Tired but not wanting to waste any time, she spritzed the wallpaper and peeled it off before she sanded the walls down and thoroughly cleaned them. She didn’t even want to think about all the black crap that came off on the towels.
Yeah, this place definitely hadn’t been cleaned. It broke her heart in a way, dumb as it sounded. Nobody had cared enough about this apartment to spruce it up. It was abandoned, just like she’d been after the incident that had nearly destroyed her. People tended to avoid negative things, and she’d been positively toxic. When she’d eventually tired of gargling her own negative thoughts and self-destructive behavior, she’d caved and seen a therapist on her mother’s tab.
It had helped in more ways than one, mainly because she had someone to talk to. It was so much easier to spill your guts to a stranger than to your best friend, because you didn’t give a damn what they thought. Besides, this stranger was paid to be nonjudgmental. Win-win.
Amy had already picked out the paint for the walls the afternoon she’d signed the lease, and got busy outlining the walls in green tape and throwing down massive drapes so the paint wouldn’t get on the floor. She turned on the little stereo she’d brought to a local rock station. Rolling up her sleeves, she slapped on some fresh rubber gloves, grabbed the roller brush, and went to town.
For a few blissful minutes, she allowed herself to forget how she’d ended up here. It was just her, her paint high, and the sound of her voice belting out the lyrics to one 80s rock tune after another.
She’d almost forgotten where she was, when the radio abruptly snapped off. The silence slapped her back to her senses, seeming louder by its abrupt termination.
Yelping, Amy whirled; paint slung all over the floor. She swore and brandished the brush handle in front of her like some kind of cheap silver staff. Blowing her bangs out of her eyes, she lifted her head—and stared.
The man behind her kitchen counter was hot, at least from the torso up, because that’s all she could see. The black T-shirt clung to his chest, revealing carefully refined muscles she’d love to run her hands over just to see if they were really as hard as they looked. Veins threaded along each arm, both of which were also impressively chiseled. The guy obviously took working out seriously, unlike she did.
She was a “work out only when I feel motivated” kind of girl, despite her best attempts at staying fit. This or that got in the way, mostly herself, and she’d just never stuck with it.
If this gorgeous piece of man candy was at the gym, however, she might have to reconsider her routine.
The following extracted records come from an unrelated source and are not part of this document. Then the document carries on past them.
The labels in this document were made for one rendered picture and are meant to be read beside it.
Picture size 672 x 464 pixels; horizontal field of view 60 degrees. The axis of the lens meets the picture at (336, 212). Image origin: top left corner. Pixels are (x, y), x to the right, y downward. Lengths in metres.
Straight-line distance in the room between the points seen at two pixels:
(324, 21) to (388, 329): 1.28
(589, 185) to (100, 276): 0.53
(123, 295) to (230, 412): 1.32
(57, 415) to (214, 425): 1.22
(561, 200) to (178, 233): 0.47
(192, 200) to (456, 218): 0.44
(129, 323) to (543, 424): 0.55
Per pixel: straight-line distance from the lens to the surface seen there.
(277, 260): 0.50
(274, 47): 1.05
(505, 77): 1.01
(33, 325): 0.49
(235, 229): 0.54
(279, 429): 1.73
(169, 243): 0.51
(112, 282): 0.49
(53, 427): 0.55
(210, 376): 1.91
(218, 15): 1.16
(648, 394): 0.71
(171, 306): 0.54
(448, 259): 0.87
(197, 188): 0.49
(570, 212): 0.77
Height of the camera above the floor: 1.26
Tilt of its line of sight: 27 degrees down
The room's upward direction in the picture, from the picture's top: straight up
She could definitely find an excuse to get out of bed to look at that.
The power cord for her radio dangled from his hand.
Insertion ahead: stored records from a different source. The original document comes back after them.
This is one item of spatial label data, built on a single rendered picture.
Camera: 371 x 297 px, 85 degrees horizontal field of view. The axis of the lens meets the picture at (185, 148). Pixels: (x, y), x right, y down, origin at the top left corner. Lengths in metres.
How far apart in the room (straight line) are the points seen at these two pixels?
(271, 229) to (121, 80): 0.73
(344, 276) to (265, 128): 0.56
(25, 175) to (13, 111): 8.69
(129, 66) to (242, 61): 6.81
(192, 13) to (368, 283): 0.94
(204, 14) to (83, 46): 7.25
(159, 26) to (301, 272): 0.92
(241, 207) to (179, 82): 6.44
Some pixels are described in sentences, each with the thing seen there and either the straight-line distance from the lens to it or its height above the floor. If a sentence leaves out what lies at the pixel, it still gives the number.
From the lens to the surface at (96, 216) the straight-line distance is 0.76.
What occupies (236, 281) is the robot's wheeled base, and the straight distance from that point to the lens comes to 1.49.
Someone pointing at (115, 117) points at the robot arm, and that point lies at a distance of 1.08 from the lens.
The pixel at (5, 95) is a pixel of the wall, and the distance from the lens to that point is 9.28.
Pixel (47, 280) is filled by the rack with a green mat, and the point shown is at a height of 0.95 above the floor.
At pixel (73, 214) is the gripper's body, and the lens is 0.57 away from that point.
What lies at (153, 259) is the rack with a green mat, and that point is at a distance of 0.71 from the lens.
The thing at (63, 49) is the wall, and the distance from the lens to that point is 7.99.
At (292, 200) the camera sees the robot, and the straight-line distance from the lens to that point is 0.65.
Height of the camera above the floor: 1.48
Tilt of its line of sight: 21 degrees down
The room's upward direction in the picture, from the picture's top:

Her eyes rose to his neck, and she slowly drank him in. If a man was delectable, she’d be eating him right up. Warmth rushed between her thighs, along with a dampness that soaked her panties. Sexual fantasies played out in her head, mainly where he said, “I’ve been waiting my entire life for a woman like you,” swept her up in his arms, and made love to her on the countertop.
Holy shit, her hormones were out of control. It was a miracle she wasn’t panting.
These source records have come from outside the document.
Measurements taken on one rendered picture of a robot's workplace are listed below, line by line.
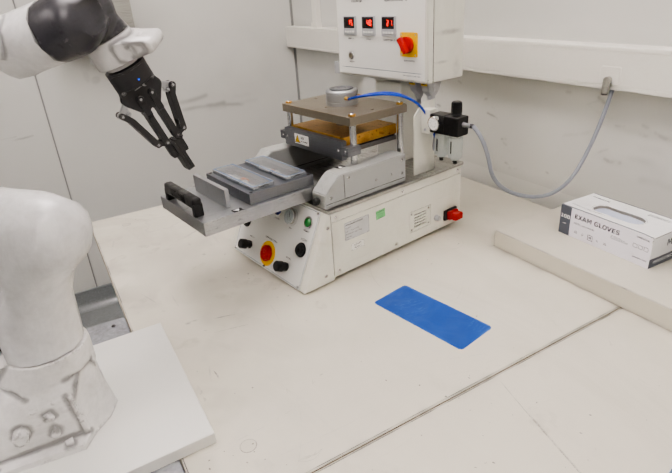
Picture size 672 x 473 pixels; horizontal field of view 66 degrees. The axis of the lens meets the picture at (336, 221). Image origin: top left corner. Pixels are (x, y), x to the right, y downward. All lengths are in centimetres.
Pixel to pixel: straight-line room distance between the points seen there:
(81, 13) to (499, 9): 116
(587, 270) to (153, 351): 90
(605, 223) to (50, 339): 109
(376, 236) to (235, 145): 162
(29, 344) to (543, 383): 79
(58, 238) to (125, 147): 192
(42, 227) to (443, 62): 94
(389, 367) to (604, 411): 34
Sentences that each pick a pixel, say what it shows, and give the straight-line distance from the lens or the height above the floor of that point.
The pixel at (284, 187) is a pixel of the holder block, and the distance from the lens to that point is 113.
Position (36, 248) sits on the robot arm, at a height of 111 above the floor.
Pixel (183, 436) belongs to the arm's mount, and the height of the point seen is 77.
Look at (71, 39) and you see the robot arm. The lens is 92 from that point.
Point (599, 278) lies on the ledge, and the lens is 121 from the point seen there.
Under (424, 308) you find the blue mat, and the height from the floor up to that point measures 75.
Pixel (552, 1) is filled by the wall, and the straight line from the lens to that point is 157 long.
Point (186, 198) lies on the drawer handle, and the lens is 109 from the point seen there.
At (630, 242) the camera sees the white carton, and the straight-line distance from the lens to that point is 127.
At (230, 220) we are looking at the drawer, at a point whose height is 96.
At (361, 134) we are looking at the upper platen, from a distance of 124.
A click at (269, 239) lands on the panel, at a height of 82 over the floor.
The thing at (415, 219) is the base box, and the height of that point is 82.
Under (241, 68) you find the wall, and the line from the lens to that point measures 272.
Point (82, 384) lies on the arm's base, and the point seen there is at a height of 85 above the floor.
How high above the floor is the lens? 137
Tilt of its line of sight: 24 degrees down
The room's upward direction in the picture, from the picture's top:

Then her eyes traveled up to his face.
He was gorgeous in every sense of the word. From the straight set of his nose to the slight dimple in his chin, he was H-O-T. Stubble shadowed his jawline, somehow making his full, sensual lips seem more pronounced.
Or maybe it was the flames that leapt in his eyes as he pinned her with an incinerating glare.
It would have been hot if she hadn’t been so terrified. She gulped. Uh-oh.
He closed his eyes and took a deep breath, as if counting down. When he opened his eyes, a startling blue she could see from ten feet away, he looked no less pissed off.
“What the hell do you think you’re doing?” he bellowed.